Relive the intense struggle of Michelangelo in his restless search for Truth and Beauty. Set in the turbulent world of 14th and 15th century Italy with its plotting princes, warring popes, brilliant artists and authors, there is indeed a new awakening which reshapes the future of Europe and Western civilization.

Terry Meehan
Fridays, March 29-May 17|10-11:30 a.m.

We will examine three of Alfred Hitchcock’s films and their literary sources. The written work will be discussed first, followed by a screening and discussion of the film adaptation. 

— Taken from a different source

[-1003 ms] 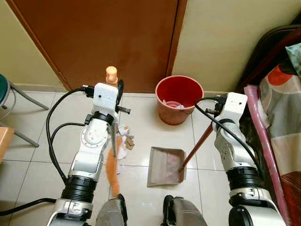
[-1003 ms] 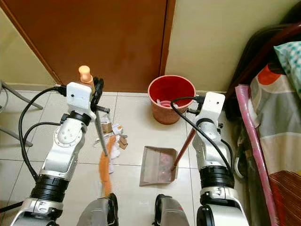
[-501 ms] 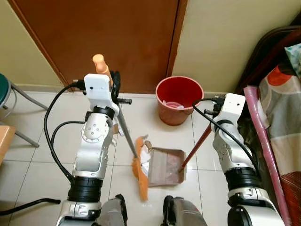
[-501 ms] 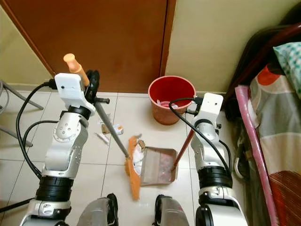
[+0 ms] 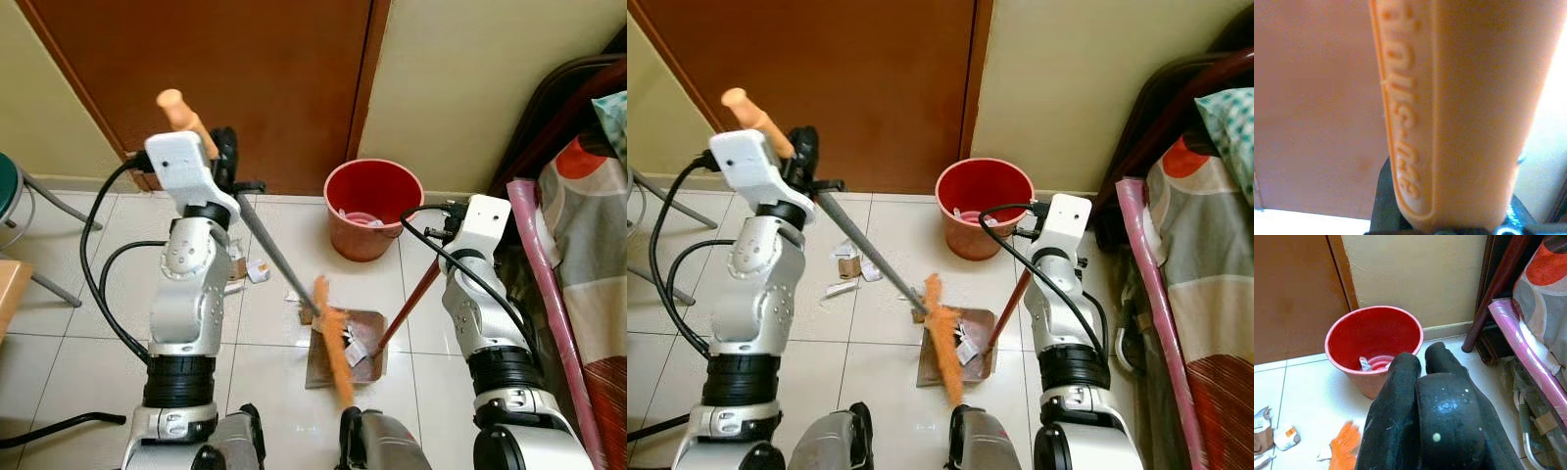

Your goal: Sweep floor

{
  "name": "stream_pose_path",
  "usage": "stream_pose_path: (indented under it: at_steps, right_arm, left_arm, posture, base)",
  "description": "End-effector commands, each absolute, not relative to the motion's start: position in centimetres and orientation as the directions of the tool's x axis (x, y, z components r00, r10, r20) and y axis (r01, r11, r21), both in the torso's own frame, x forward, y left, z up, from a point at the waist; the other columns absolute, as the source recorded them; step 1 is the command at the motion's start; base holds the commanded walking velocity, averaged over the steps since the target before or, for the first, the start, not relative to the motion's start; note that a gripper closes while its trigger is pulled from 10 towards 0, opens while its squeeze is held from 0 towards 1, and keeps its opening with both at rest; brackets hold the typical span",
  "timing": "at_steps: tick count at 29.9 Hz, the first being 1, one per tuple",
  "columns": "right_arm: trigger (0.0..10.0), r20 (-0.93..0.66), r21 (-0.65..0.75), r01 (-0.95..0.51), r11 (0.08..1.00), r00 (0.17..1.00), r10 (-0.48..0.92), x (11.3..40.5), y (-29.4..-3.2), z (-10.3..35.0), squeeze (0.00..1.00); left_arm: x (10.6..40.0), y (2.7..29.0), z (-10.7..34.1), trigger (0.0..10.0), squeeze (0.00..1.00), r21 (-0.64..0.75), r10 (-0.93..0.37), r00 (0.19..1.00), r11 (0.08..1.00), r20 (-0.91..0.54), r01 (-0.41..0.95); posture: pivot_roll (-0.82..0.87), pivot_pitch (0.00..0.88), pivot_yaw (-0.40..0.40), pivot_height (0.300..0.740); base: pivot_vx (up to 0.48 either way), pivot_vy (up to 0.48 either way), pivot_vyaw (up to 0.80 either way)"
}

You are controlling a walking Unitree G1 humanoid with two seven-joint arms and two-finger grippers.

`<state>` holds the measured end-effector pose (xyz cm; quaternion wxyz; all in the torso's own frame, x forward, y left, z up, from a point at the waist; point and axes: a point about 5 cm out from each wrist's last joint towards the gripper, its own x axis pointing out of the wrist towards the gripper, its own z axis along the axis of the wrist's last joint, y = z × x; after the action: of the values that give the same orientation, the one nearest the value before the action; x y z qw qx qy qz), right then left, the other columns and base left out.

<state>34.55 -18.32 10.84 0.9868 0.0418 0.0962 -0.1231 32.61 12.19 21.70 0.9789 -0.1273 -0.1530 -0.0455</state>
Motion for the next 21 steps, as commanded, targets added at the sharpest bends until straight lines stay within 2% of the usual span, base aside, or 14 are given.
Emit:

Books: J. Buchan, The Thirty-Nine Steps; P. Highsmith, Strangers on a Train; and C. Woolrich, Rear Window.

Larry Josefovitz
Thursdays, May 02-May 23|1-3 p.m.

Wagner’s final opera, Parsifal, premiered at the second Bayreuth Festival in 1882, was performed at the Metropolitan Opera in 1903, and found its way to the New York Yiddish stage in 1913. Despite Christian symbolism and possible antisemitic suggestion, the opera has inspired Jews to listen, perform, and promote a work of genius.

Patricia Sigmier
Fridays, June 07–June 28|10 a.m.–2 p.m.

Enjoy the experience of painting in the outdoors at the University’s scenic Squire Valleevue and Valley Ridge Farms. The instructor uses watercolor, however, any medium is acceptable. The group meets each session at a predetermined location on the farm, paints for 2-3 hours, and then gathers for a bag lunch and viewing of the paintings.

Carol Salus
Tuesdays, August 6-27|1:30-3:30 p.m.

Picasso's work is like a diary, as he stated. Through a chronological approach, examples of his paintings, prints, drawings, ceramics, sculptures, and his designs for decor and costumes for the Ballets Russes will be discussed.